Based on our detailed post on catchers statistics, Buster owns or shares a number of key records and awards among catchers.
They're listed here in no particular order.
- Most Runs From Extra Strikes in a Season by a Catcher: 30 runs from extra strikes in 2016.
- Catcher to Win a Batting Title: NL title in 2012
- Comeback Player of the Year Award: Two-time winner, in 2012 and 2021.
- Catchers to win Dick Howser Trophy: 2008
- Catchers to win Golden Spikes Award: 2008
- NL Catcher to Win MVP: 2012
- NL Catcher to Win NL Rookie of the Year: 2010
- Catchers with Multiple Silver Slugger Awards: Five-time winner
- Catchers with Multiple Wilson Defensive Players of the Year Award: Two-time winner
- Highest Single-Season Salary by a Catcher in a Season: $22,177,778 in 2021
Posey's Hall of Fame Case
How He Compares To Existing Hall of Fame Catchers
Posey will be eligible for the Hall of Fame in 2026. As you'd expect, many people wonder how his career stacks up with catchers already in the Hall of Fame.
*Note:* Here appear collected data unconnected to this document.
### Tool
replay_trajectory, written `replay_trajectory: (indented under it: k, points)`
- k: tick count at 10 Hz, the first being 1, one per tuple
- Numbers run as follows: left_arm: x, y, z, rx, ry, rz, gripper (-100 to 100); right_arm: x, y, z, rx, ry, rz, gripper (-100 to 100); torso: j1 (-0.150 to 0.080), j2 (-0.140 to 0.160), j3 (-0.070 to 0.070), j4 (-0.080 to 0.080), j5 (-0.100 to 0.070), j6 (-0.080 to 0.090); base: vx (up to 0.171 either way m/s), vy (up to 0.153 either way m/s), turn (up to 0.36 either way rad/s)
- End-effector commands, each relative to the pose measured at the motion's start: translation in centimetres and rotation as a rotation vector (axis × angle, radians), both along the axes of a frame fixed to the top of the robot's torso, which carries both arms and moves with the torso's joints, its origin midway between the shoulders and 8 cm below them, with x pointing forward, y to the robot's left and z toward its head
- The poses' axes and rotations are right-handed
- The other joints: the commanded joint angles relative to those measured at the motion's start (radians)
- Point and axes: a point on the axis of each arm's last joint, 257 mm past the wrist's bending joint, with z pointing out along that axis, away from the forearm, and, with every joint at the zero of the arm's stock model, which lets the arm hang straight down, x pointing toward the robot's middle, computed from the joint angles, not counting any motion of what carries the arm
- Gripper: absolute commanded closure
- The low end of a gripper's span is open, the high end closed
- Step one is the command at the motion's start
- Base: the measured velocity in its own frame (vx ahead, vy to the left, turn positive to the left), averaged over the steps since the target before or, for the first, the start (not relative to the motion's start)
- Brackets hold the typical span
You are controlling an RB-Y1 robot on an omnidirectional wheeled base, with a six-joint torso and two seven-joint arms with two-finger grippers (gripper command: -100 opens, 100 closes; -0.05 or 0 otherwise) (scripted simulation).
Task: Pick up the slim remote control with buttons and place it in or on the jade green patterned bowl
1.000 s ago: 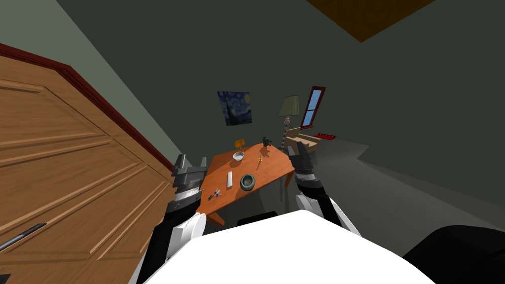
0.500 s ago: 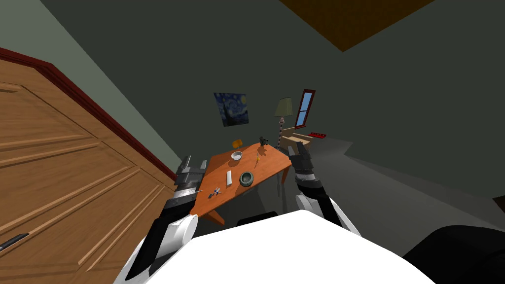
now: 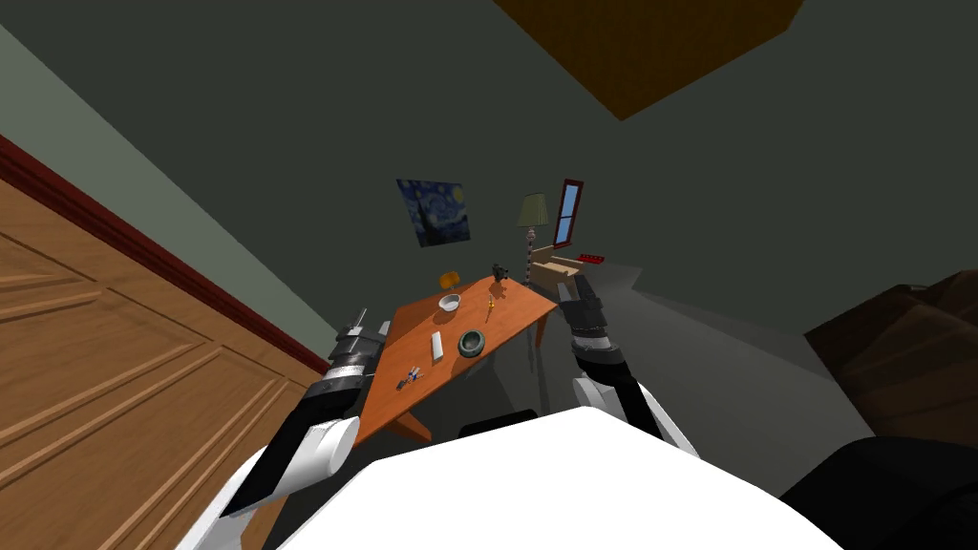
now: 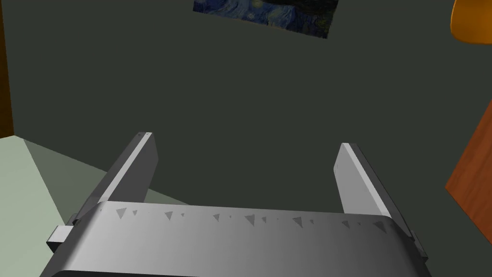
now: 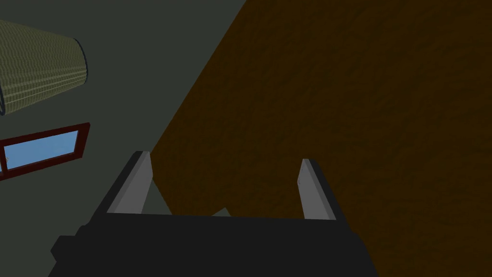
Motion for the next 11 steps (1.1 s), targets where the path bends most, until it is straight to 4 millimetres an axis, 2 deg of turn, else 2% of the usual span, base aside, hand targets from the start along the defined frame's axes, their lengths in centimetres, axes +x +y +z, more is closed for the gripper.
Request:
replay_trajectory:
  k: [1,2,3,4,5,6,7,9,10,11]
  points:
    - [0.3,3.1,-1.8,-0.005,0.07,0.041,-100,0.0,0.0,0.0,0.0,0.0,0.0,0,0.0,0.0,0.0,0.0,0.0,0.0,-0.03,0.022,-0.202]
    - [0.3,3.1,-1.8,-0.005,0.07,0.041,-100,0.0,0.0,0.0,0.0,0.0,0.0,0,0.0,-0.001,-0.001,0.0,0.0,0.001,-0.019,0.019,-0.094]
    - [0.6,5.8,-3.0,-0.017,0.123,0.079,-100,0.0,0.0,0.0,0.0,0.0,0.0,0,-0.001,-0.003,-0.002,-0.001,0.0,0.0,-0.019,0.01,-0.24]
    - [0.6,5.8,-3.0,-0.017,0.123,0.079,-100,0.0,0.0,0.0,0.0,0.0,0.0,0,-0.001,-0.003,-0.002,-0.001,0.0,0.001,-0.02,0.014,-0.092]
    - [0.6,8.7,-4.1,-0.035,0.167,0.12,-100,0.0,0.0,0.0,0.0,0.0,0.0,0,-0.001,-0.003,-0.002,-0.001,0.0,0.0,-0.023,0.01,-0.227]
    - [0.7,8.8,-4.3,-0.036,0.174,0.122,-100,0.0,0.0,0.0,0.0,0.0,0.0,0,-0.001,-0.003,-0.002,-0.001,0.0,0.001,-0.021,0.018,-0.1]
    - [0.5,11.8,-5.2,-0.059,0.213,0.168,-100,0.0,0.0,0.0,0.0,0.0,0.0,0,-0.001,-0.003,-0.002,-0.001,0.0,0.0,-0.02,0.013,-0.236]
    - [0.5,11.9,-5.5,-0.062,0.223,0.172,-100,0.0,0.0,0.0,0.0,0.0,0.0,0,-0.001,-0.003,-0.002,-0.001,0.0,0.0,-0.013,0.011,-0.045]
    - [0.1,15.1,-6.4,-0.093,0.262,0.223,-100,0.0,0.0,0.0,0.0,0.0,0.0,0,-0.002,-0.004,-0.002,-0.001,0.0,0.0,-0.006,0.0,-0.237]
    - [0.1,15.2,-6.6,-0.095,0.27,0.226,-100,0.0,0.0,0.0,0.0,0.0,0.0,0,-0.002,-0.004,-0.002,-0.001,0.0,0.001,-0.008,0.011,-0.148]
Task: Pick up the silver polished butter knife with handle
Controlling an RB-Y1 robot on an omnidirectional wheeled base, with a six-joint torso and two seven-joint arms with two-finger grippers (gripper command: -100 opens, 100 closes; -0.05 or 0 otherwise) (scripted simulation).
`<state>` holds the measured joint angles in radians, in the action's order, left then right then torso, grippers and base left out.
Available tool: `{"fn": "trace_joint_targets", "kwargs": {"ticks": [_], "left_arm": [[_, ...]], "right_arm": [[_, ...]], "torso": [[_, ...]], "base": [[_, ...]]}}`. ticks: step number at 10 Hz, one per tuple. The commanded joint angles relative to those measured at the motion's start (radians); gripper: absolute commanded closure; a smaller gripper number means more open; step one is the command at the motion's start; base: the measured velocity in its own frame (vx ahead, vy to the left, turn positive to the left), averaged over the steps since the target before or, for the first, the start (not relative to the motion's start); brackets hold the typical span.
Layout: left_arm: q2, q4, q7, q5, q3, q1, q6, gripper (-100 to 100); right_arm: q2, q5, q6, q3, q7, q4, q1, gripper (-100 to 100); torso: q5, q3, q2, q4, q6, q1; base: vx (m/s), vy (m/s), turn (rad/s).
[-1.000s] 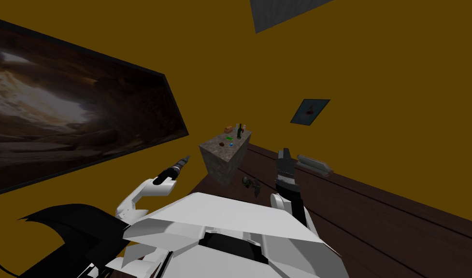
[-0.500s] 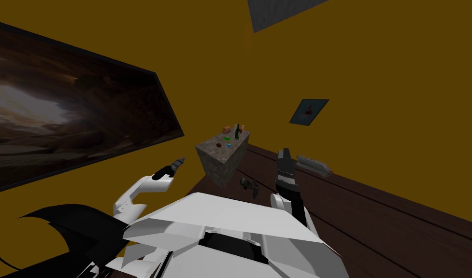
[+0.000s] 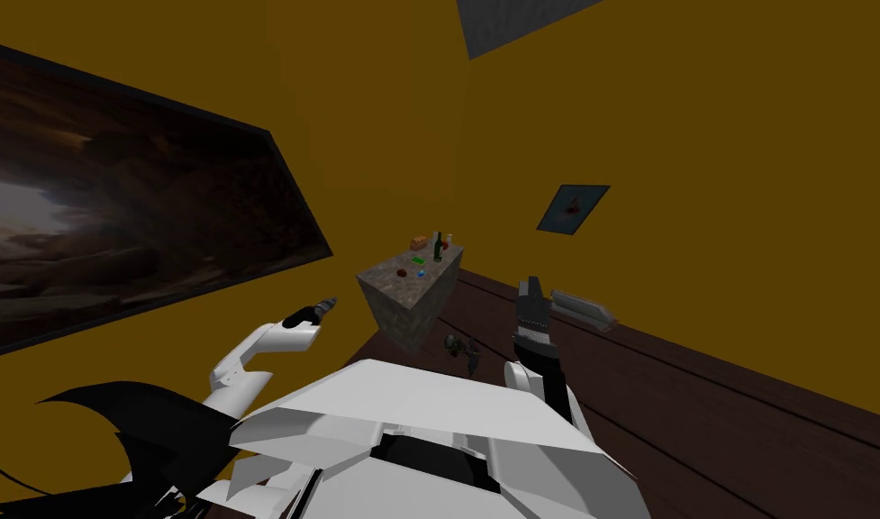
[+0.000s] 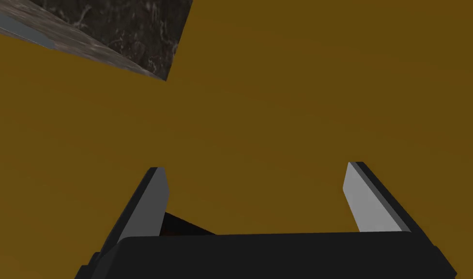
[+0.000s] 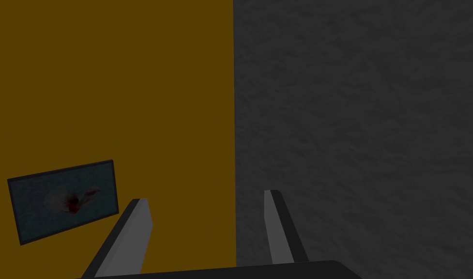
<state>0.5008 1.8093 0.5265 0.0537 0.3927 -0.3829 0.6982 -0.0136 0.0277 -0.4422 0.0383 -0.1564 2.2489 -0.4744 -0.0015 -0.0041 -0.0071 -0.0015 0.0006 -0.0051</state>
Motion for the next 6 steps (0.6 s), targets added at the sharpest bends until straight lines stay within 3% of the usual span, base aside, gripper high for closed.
{"fn": "trace_joint_targets", "kwargs": {"ticks": [1,6], "left_arm": [[0.02,-0.031,0.03,0.007,0.025,0.023,0.05,-100],[0.057,-0.101,0.08,0.02,0.064,0.076,0.189,-100]], "right_arm": [[0.0,0.0,0.0,0.0,0.0,0.0,0.0,0],[0.0,0.0,0.0,0.0,0.0,0.0,0.0,0]], "torso": [[0.0,0.0,0.0,0.0,0.0,0.0],[0.0,-0.001,-0.001,0.0,0.0,0.0]], "base": [[0.13,-0.101,-0.042],[0.103,-0.08,-0.035]]}}
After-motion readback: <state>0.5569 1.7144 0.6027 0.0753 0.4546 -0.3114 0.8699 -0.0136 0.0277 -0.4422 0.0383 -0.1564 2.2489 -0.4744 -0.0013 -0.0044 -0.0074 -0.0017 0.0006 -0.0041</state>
We crunched the numbers in order to give you some good comparisons.
In our detailed article on catchers in the Hall of Fame, we identify 16 career catchers who earned their place in Cooperstown based on their major league records. We purposefully did not include the three HOF catchers from the Negro Leagues (Gibson, Mackey and Santop) because Negro League records tend not to be as historically consistent and robust as MLB records.
So, when it comes to these 16 legendary catchers already enshrined in Cooperstown, how does Buster Posey compare?
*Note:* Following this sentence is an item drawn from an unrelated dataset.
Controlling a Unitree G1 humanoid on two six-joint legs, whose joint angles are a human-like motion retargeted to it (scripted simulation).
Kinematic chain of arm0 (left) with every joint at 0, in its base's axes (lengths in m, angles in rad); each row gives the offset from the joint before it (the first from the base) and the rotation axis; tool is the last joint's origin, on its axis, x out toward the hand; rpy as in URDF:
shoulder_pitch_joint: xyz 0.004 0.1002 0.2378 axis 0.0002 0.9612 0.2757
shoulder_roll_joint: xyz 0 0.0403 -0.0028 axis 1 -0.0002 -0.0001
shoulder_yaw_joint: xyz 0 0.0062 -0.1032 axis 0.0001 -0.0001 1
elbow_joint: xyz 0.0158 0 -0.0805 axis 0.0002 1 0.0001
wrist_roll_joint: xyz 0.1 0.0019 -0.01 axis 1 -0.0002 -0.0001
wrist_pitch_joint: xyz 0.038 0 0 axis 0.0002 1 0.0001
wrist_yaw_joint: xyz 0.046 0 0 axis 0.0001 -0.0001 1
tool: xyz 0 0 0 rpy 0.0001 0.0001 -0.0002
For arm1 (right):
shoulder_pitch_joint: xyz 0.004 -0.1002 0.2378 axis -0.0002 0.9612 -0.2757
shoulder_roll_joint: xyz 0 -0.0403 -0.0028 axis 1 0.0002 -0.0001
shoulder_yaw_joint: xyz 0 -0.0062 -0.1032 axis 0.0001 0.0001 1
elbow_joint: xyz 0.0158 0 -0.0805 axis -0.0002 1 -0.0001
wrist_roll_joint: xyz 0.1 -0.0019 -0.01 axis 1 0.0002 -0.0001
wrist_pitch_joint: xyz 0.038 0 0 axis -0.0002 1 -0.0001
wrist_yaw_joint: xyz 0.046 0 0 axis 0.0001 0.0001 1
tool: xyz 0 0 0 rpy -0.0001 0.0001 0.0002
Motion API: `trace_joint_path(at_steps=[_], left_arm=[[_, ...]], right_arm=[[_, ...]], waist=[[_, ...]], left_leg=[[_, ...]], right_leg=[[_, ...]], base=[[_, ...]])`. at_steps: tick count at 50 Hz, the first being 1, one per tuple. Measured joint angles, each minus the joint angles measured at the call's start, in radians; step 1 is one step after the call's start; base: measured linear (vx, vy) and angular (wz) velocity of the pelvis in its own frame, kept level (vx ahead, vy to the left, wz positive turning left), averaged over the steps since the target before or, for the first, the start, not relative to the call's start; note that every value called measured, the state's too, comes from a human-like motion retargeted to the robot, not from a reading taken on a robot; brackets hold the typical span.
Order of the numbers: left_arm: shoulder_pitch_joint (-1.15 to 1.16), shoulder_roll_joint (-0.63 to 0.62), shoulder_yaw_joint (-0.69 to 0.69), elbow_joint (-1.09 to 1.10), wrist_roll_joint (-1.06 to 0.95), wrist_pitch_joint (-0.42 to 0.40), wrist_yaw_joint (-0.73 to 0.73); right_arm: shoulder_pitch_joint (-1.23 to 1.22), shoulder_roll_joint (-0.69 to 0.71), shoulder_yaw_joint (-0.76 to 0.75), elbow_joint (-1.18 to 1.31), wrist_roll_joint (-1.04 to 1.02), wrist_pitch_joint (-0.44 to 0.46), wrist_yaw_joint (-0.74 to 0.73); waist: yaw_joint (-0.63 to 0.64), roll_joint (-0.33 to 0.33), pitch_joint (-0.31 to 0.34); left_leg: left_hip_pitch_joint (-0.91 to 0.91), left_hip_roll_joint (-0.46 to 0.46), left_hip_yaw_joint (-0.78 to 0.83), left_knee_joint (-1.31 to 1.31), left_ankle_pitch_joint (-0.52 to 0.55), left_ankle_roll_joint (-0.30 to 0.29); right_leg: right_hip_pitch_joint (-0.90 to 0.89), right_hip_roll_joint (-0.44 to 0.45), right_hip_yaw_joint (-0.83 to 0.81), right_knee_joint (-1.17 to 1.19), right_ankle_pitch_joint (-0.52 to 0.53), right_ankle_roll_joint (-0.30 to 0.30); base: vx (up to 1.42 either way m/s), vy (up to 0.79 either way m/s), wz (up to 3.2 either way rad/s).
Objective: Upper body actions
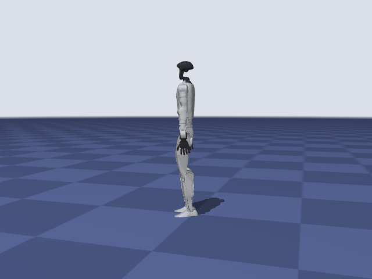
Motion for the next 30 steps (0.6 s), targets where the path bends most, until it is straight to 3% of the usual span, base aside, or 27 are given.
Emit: trace_joint_path(at_steps=[15, 17, 20, 27, 30], left_arm=[[-0.05, 0.006, 0.009, -0.044, -0.03, -0.005, -0.003], [-0.054, 0.0, 0.004, -0.047, -0.034, -0.008, -0.002], [-0.05, -0.01, -0.001, -0.047, -0.036, -0.011, -0.002], [-0.026, -0.016, -0.005, -0.024, -0.031, -0.005, 0.001], [-0.01, -0.012, 0.003, -0.012, -0.03, -0.001, 0.002]], right_arm=[[0.005, -0.02, -0.007, 0.012, 0.002, 0.013, 0.008], [0.007, -0.029, -0.013, 0.01, -0.006, 0.017, 0.018], [0.011, -0.044, -0.023, 0.01, -0.025, 0.026, 0.034], [0.025, -0.065, -0.05, -0.001, -0.035, 0.036, 0.067], [0.037, -0.066, -0.058, -0.008, -0.025, 0.036, 0.076]], waist=[[0.108, -0.026, 0.063], [0.129, -0.03, 0.07], [0.15, -0.034, 0.07], [0.099, -0.031, 0.038], [0.087, -0.033, 0.016]], left_leg=[[-0.132, -0.04, -0.175, 0.07, 0.076, -0.012], [-0.148, -0.041, -0.14, 0.067, 0.069, 0.002], [-0.155, -0.013, 0.015, 0.051, 0.034, 0.015], [-0.087, 0.084, 0.627, 0.032, -0.031, -0.002], [-0.043, 0.099, 0.795, 0.041, -0.028, -0.006]], right_leg=[[0.025, -0.031, -0.178, -0.048, -0.005, -0.011], [0.024, -0.045, -0.221, -0.06, -0.004, -0.011], [0.024, -0.065, -0.29, -0.077, -0.007, -0.009], [0.032, -0.113, -0.502, -0.098, -0.044, 0.018], [0.039, -0.13, -0.574, -0.097, -0.064, 0.033]], base=[[-0.07, -0.05, 0.7], [-0.11, 0.01, 1.24], [-0.09, 0.05, 1.47], [-0.02, 0.09, 2.1], [0.06, 0.07, 1.99]])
Let's take a look at some key statistical categories:
- WAR (bWAR): 44.8 is 12th out of 16 (higher than Bresnahan, Campanella, Lombardi, Schalk, Ferrell)
- Games: 1,371 is 14th out of 16 (more than Ewing and Campanella)
- Hits: 1,500 is 13th out of 16 (higher than Schalk, Bresnahan, Campanella)
- Home Runs: 158 is 12th out of 16 (more than Cochrane, Ewing, Ferrell, Bresnahan, Schalk)
- RBIs: 729 is 14th out of 16 (greater than Schalk, Bresnahan)
- Batting Average: .302 is 6th out of 16 (below Cochrane, Dickey, Piazza, Lombardi, Ewing)
- OPS: .831 is 6th out of 16 (lower than Piazza, Cochrane, Dickey, Campanella, Hartnett)
- Fielding Percentage as a Catcher: .995 is 1st out of 16
- Innings Caught: 9,291.2 is 14th out of 16 (higher than Bresnahan, Ewing)
- Putouts as a Catcher: 8,539 is 8th out of 16
It's interesting to see that Posey is not at the absolute cellar of any one statistical category, though he is close to the bottom on some. We view this to a large extent as the result of him having a relatively short big league career.
What is clear from this comparison is that the seven-time all star can hang with the Hall of Fame catchers based on statistics alone. In some specific categories like batting average and fielding percentage, he really shines.
Combined with the fact that he also owns a batting title, an MVP award and three World Series rings, our assessment is that Buster Posey will make it to the Hall of Fame.
Will be be a first ballot Hall of Famer? Maybe not. But we do think he'll get in one day.